In this work, scientists have found that the analytical properties of object function required in the Kramers-Kronig relations can always be satisfied at any illumination angle in 3D space. By extending the Kramers-Kronig relations from 2D to 3D and invoking the axial scanning, the restriction imposed by the matched illumination condition can be circumvented. "It's like we can travel into a hyperspace to find better solutions," said Li.
By further synthesizing the retrieved 3D complex phase functions at different illumination angles in the Fourier space, the object spectrum can be filled by the extracted generalized apertures, allowing for the reconstruction of the scattering potential of the 3D sample in a non-interferometric manner (Figure). The unique combination of z-scanning the sample with illumination angle diversity in TIDT-NSA provides strong defocus phase contrast and better optical sectioning capabilities suitable for high-resolution tomography of thick biological samples.

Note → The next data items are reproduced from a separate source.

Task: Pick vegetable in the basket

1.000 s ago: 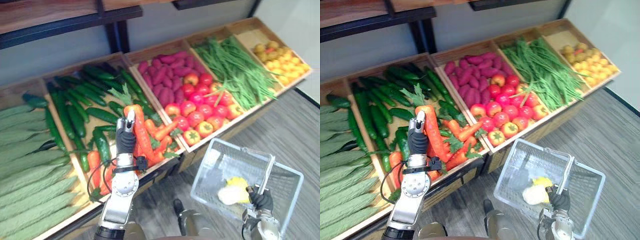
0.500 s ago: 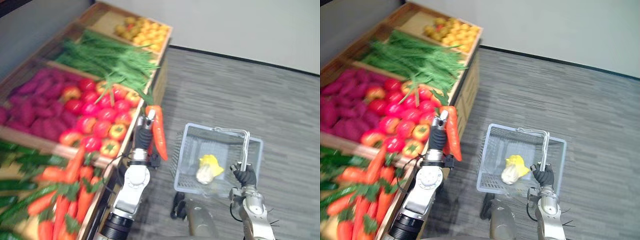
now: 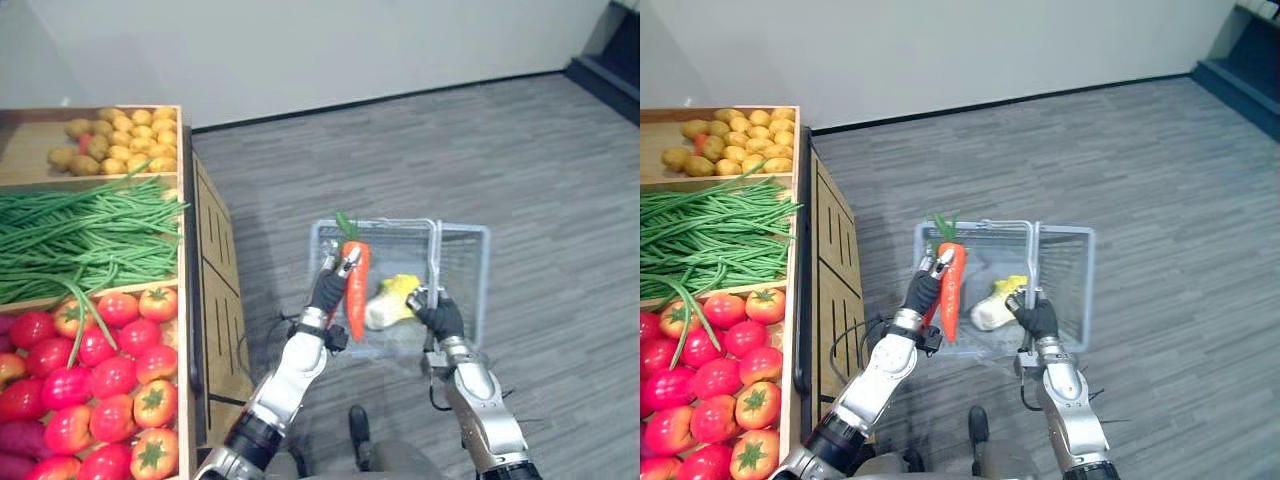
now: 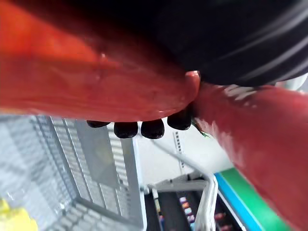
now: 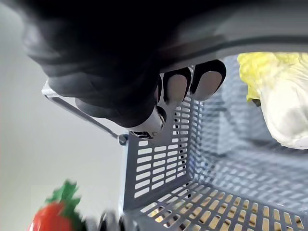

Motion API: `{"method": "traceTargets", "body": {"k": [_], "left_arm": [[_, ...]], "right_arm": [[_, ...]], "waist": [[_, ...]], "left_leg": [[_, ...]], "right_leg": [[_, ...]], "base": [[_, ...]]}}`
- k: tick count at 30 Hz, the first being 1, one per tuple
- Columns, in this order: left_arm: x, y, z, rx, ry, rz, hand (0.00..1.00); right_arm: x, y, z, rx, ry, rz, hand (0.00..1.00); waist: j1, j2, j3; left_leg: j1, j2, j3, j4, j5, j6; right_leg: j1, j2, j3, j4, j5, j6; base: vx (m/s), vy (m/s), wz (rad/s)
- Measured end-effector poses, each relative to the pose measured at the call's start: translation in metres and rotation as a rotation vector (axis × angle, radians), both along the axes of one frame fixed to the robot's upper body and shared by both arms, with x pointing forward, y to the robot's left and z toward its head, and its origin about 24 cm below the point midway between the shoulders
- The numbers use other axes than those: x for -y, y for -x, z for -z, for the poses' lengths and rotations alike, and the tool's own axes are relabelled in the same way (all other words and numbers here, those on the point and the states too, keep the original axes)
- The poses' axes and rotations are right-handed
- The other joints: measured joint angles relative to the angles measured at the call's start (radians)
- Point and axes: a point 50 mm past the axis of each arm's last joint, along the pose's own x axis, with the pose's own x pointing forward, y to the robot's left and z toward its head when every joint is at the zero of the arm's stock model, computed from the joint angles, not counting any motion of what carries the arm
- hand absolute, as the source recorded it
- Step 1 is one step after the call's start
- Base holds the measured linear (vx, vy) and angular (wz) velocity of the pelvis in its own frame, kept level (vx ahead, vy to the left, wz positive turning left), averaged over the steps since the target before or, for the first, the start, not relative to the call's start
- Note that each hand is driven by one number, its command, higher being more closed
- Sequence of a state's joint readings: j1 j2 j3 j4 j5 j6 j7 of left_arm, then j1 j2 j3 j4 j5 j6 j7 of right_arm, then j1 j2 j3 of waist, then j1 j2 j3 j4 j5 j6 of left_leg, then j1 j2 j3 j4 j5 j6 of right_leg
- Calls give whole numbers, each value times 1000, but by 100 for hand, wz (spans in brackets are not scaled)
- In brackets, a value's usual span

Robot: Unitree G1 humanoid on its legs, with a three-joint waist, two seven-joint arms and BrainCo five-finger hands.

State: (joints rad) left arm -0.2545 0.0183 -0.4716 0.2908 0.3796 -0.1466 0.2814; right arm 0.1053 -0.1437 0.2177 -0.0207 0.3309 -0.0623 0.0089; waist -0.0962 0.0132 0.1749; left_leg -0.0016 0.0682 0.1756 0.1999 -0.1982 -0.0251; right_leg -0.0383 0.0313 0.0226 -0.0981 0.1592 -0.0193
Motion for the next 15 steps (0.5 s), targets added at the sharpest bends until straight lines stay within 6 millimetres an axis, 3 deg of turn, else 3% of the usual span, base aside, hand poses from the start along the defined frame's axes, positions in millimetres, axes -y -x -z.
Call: {"method": "traceTargets", "body": {"k": [3, 7, 12, 13, 15], "left_arm": [[-5, -7, 14, -30, -127, -21, 100], [-28, -10, 47, -140, -276, -87, 100], [-45, -9, 67, -211, -413, -96, 100], [-50, -9, 75, -249, -446, -107, 0], [-58, -8, 82, -293, -471, -125, 0]], "right_arm": [[-9, 1, 0, -6, -48, -45, 100], [-17, 2, -8, 14, -132, -87, 100], [-32, 9, -14, 4, -249, -192, 100], [-37, 12, -13, -18, -278, -220, 100], [-43, 16, -10, -46, -307, -256, 100]], "waist": [[1, 0, 0], [0, 0, 0], [-1, -3, -2], [-1, -5, -3], [-1, -12, -3]], "left_leg": [[39, -3, 17, -30, 6, -1], [85, -14, 16, -65, 17, 6], [89, -35, 4, -89, 29, 23], [87, -40, 1, -96, 31, 27], [82, -44, -3, -97, 34, 29]], "right_leg": [[8, 1, 20, 0, 0, 0], [33, -3, 39, 0, -2, 3], [29, -23, 38, -1, -12, 17], [25, -28, 37, -1, -12, 18], [19, -32, 37, -1, -11, 20]], "base": [[117, 130, -14], [45, 104, -9], [-41, 75, 7], [-96, 55, 5], [-88, 28, 3]]}}
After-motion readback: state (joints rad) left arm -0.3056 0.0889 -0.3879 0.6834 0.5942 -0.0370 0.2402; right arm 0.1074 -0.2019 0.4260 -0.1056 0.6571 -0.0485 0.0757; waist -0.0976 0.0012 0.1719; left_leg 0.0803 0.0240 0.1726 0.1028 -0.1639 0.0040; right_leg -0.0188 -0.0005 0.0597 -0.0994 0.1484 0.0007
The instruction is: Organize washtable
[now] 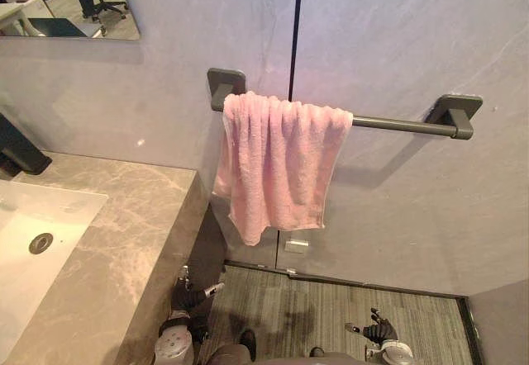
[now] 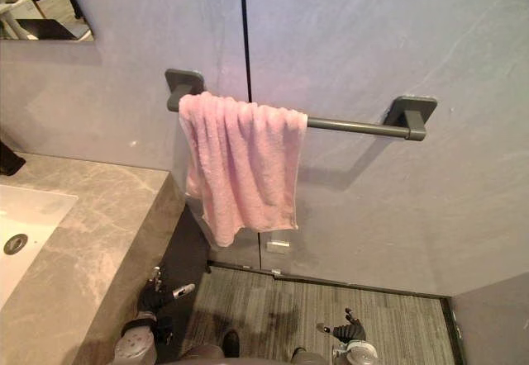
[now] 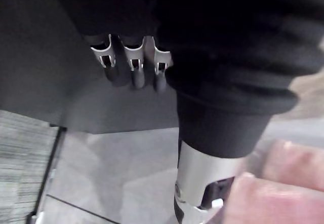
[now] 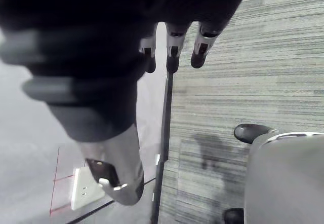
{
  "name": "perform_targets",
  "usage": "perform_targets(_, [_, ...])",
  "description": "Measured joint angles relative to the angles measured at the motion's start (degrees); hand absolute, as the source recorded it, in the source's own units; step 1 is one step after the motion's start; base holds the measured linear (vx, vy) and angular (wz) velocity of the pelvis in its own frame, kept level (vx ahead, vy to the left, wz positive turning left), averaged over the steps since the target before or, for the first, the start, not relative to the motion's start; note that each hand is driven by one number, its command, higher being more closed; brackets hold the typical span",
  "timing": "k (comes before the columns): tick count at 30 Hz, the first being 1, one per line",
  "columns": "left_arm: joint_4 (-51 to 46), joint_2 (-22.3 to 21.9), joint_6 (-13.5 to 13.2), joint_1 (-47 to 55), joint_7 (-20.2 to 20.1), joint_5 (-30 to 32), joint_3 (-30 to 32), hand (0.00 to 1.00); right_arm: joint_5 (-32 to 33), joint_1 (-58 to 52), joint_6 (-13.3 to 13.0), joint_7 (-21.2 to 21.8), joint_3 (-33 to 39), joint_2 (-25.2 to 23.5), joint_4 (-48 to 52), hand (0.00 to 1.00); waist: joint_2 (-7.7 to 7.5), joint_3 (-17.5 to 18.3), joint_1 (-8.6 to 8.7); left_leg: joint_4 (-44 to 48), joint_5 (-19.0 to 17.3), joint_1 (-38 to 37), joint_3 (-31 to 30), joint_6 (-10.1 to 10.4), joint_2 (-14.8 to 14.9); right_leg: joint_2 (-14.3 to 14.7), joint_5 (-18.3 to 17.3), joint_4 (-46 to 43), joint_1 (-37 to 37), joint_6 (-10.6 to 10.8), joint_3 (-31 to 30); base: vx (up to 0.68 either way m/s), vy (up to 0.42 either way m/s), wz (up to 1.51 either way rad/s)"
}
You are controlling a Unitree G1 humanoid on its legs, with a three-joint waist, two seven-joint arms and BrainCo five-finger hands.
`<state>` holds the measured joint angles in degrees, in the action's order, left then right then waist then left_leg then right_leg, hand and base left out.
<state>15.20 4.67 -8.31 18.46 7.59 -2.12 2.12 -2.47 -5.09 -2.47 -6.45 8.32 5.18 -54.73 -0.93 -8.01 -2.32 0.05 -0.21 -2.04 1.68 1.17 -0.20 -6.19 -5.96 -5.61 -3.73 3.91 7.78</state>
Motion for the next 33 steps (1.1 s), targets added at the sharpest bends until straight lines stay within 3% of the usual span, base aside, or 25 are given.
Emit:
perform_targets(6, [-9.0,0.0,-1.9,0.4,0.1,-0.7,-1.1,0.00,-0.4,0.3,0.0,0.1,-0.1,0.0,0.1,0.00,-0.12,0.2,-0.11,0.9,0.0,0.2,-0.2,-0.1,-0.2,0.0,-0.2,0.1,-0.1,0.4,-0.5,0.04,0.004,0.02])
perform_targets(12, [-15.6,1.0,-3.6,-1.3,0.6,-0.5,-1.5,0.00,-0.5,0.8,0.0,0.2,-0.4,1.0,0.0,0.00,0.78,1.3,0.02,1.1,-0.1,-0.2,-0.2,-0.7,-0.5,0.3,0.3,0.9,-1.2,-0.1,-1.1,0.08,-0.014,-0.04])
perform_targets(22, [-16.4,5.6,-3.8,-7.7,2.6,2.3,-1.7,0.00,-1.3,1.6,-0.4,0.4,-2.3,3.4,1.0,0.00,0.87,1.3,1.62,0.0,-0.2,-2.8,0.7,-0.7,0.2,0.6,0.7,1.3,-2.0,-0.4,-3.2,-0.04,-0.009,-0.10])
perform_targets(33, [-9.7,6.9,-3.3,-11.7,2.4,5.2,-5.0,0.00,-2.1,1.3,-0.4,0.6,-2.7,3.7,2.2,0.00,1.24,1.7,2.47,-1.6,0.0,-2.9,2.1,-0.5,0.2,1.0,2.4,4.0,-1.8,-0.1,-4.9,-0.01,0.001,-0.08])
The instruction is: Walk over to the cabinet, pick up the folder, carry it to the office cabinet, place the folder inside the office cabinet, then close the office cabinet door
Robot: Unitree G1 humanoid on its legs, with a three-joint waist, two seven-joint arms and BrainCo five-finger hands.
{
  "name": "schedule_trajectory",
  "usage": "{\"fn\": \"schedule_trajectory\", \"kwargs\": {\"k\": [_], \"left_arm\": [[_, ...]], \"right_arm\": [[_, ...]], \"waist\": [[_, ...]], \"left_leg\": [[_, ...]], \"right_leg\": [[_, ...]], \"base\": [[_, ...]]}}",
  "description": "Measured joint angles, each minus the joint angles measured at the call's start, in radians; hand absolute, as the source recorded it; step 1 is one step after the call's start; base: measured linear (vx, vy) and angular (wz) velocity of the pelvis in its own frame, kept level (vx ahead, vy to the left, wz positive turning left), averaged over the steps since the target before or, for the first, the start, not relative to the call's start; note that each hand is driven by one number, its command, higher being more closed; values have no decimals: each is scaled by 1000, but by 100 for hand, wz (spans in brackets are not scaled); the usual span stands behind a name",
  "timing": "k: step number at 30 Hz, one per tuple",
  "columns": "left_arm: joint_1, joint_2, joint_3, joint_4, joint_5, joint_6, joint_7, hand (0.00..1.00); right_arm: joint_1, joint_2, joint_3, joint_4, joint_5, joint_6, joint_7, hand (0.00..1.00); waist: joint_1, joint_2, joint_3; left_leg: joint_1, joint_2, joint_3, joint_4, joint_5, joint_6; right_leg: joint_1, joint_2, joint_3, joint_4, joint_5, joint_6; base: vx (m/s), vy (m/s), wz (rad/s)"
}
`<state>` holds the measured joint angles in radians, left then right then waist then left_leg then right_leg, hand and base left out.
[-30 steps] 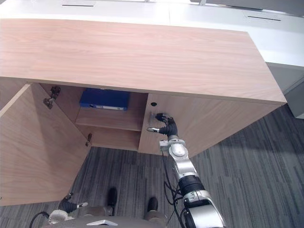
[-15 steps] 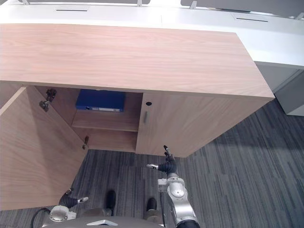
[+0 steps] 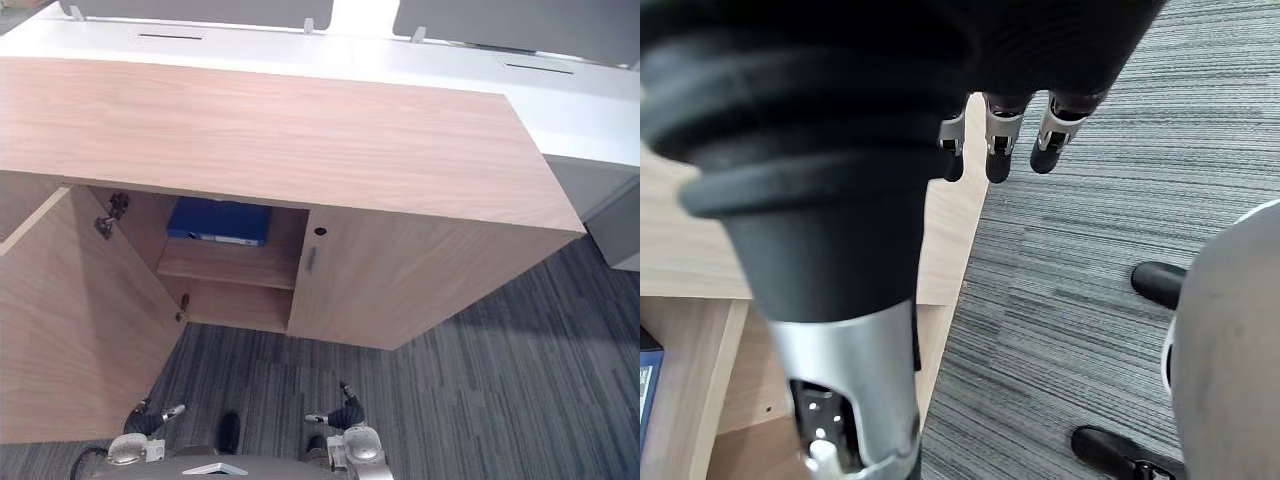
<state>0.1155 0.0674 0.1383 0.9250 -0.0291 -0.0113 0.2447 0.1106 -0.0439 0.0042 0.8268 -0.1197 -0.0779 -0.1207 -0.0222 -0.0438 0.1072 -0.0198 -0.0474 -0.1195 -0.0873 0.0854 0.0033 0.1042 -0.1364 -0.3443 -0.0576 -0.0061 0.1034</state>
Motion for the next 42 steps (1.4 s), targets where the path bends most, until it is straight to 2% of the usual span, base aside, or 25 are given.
{"fn": "schedule_trajectory", "kwargs": {"k": [4,10,13,15,18,23,30,36,42], "left_arm": [[30,-12,108,-56,-107,-4,39,0],[96,-22,283,-250,-253,-68,100,0],[117,-30,341,-308,-303,-96,126,0],[134,-36,361,-366,-322,-109,143,0],[149,-48,408,-485,-323,-121,167,0],[140,-47,450,-613,-317,-160,194,0],[111,-47,431,-699,-220,-161,208,0],[88,-34,356,-719,-118,-150,208,0],[103,-15,341,-719,-62,-131,208,0]], "right_arm": [[-6,4,-7,17,-1,18,-22,0],[-48,3,-6,16,-2,17,-36,0],[-85,4,-6,14,-2,16,-40,0],[-109,5,-5,10,-3,15,-42,0],[-118,5,-3,1,-4,15,-47,0],[-102,6,7,-27,-4,16,-65,0],[-85,19,26,-27,-5,16,-64,0],[-87,20,26,-27,-5,16,-63,0],[-87,18,26,-27,-5,16,-63,0]], "waist": [[22,-6,-5],[80,-10,-6],[93,-11,-5],[114,-13,-4],[131,-13,-3],[130,-10,7],[129,-30,10],[128,-31,10],[130,-33,11]], "left_leg": [[-14,-12,-63,0,3,-5],[-35,-38,-165,0,26,5],[-32,-52,-180,1,35,6],[-30,-52,-181,1,35,6],[-29,-50,-182,0,35,6],[-29,-43,-178,0,29,-1],[-30,-36,-150,0,22,0],[-26,-37,-142,0,26,6],[-18,-27,-124,0,26,5]], "right_leg": [[19,-2,-68,5,-24,10],[43,-14,-178,30,-53,16],[68,-19,-217,34,-65,8],[71,-19,-217,38,-67,5],[71,-19,-217,43,-72,3],[71,-18,-212,54,-86,-3],[63,-15,-189,58,-86,-4],[52,-17,-181,66,-86,-3],[51,-13,-161,70,-86,-3]], "base": [[5,-23,56],[73,-34,57],[67,-22,43],[9,-16,17],[-48,-18,2],[-73,-13,0],[-21,-6,-9],[48,-2,-4],[-8,-11,-7]]}}
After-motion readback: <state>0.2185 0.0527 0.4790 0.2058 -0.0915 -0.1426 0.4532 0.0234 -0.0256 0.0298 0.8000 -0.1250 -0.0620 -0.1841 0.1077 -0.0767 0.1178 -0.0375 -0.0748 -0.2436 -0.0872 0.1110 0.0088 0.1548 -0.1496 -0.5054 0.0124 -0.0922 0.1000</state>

"We validate the 3D RI tomographic imaging performance on various unlabeled fixed and live samples. These results establish TIDT-NSA as a new non-interferometric approach to optical diffraction tomography and 3D label-free microscopy," said Zuo, the research team leader. "We envision this approach being applied in a wide variety of biomedical imaging applications, permitting quantitative characterization of cell morphology and time-dependent subcellular changes over a long period of time."
The researchers are now exploring ways to address several remaining issues, including model optimization for multi-layer and multiple scattering samples, reducing the amount of data acquisition, and improving the imaging speed. Due to the lacking of specificity, the fluorescence-assisted TIDT-NSA will also be envisioned collaborating the advantages of specificity of fluorescence techniques and non-invasiveness of diffraction tomography, providing wider window and more insights to investigate biological processes.